Repeat only the lines below from the one containing "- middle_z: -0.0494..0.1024" through the one containing "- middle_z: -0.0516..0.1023", inclusive, exactly as written.

═══ Available data

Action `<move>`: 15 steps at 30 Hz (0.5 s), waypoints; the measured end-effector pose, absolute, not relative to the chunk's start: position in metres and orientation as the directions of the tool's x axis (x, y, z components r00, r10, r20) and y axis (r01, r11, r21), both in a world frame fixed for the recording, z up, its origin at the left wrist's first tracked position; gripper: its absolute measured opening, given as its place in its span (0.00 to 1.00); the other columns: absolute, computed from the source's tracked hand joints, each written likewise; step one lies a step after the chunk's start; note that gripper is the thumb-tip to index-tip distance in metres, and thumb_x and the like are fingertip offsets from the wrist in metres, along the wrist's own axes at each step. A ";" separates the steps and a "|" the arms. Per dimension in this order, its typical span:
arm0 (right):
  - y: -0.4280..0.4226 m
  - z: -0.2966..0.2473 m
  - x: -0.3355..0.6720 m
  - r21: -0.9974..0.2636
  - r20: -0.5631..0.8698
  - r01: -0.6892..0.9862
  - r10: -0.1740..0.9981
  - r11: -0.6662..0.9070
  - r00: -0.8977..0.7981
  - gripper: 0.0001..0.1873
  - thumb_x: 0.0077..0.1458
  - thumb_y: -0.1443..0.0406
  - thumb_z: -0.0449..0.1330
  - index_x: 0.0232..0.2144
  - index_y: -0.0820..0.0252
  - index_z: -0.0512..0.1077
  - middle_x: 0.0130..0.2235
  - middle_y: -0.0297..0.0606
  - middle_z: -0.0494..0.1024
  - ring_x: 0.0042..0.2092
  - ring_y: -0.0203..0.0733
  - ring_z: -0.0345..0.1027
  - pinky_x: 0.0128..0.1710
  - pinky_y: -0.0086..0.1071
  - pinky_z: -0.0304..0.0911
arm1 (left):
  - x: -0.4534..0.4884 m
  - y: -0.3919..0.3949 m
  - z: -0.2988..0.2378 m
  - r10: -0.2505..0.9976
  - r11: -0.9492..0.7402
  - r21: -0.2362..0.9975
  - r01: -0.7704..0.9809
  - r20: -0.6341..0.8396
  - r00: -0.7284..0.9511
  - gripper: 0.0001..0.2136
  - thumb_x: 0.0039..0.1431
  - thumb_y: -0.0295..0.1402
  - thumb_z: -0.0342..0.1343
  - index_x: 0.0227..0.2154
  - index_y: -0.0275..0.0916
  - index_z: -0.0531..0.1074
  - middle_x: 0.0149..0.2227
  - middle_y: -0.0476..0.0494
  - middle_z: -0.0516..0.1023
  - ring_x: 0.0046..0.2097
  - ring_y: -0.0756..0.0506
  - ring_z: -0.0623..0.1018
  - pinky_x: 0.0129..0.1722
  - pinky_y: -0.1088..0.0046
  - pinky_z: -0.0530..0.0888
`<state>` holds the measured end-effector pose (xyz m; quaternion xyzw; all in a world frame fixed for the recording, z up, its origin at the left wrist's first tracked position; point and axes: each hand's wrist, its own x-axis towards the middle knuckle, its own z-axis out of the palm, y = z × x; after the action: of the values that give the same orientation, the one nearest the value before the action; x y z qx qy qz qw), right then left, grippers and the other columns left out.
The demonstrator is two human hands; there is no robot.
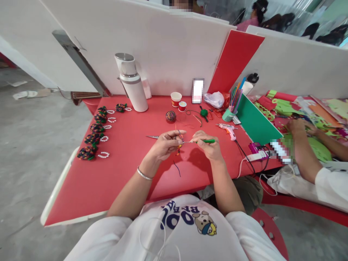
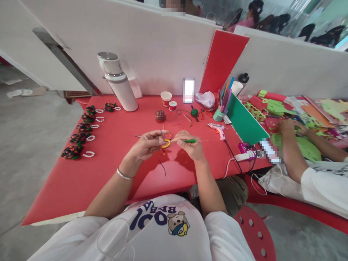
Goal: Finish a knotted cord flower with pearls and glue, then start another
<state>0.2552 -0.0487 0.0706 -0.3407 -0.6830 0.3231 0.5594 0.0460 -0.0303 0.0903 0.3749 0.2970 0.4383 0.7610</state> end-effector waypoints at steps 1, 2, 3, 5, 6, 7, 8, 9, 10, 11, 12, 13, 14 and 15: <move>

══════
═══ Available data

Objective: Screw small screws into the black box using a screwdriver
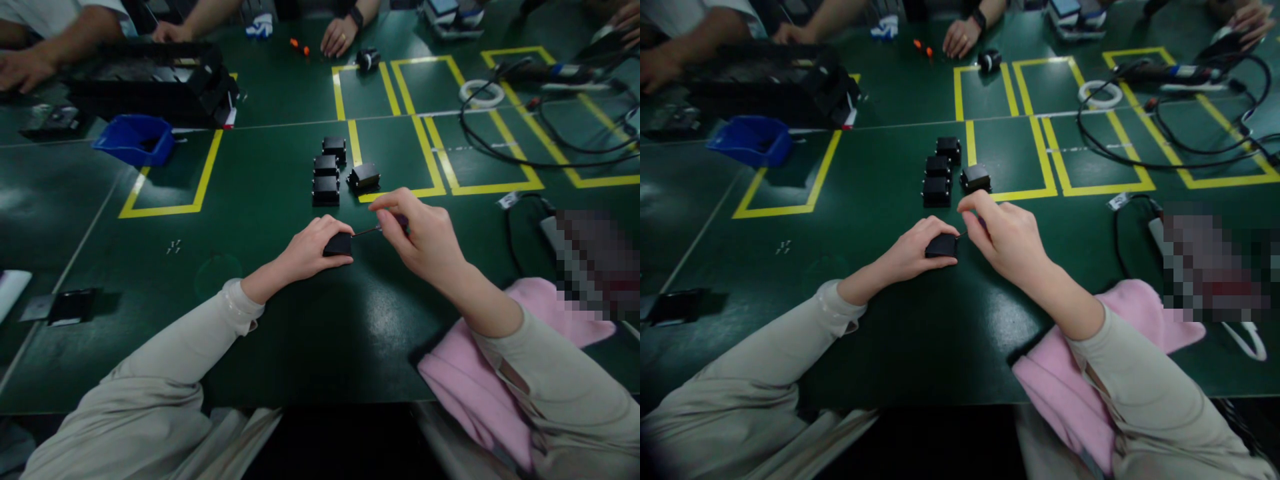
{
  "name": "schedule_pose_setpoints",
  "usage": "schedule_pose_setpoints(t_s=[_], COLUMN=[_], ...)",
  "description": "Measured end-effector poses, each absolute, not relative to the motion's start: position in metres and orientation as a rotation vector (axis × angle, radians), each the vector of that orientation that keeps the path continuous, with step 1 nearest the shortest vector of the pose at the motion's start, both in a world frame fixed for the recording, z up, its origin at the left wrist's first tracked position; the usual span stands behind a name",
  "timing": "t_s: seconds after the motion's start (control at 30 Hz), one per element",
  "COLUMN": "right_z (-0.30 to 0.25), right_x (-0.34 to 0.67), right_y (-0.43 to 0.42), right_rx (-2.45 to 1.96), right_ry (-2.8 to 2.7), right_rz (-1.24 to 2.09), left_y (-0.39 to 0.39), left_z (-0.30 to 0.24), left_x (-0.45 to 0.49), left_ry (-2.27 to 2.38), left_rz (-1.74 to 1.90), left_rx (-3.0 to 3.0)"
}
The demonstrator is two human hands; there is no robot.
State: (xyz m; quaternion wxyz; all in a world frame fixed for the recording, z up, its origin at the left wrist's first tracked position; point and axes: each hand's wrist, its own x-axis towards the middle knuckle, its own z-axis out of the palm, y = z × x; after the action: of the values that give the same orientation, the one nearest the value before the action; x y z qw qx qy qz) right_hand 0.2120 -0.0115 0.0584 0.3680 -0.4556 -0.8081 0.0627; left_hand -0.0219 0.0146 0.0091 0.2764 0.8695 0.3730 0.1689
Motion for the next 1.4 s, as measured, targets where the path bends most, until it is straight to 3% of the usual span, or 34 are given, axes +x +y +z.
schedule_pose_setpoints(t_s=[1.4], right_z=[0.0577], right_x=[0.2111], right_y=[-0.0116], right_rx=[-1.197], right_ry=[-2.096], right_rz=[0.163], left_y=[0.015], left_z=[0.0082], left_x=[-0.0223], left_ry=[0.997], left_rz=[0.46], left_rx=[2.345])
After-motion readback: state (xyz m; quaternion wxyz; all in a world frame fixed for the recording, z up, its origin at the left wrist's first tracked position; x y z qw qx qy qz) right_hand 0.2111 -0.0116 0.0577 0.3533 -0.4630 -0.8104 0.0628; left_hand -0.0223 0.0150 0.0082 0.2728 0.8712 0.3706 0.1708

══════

Result for this task
  - middle_z: -0.0494..0.1024
  - ring_x: 0.0042..0.2092
  - ring_y: -0.0203..0.0733
  - ring_z: -0.0345..0.1027
  - pinky_x: 0.0128..0.1710
  - pinky_y: -0.0086..0.1071
  - pinky_z: -0.0304..0.0911
arm1 (left):
  - x: -0.4534..0.4884 m
  - y: -0.3919..0.3949 m
  - z: -0.2988..0.2378 m
  - r10: -0.2505..0.9976
  - r11: -0.9492..0.7402
  - r21: -0.2362..0.9975
  - r01: -0.7704..0.9809
  - r20: -0.6341..0.8396
  - r00: -0.7284..0.9511
  - gripper: 0.0001..0.2136
  - thumb_x: 0.0039..0.1431
  - thumb_y: -0.0295..0.1402
  - thumb_z: -0.0342..0.1343
  - index_x: 0.0227..0.2154
  - index_y: -0.0275..0.0916
  - index_z: -0.0531..0.1074
  - middle_x: 0.0149..0.2227
  - middle_y: -0.0476..0.0494
  - middle_z: -0.0516..0.1023

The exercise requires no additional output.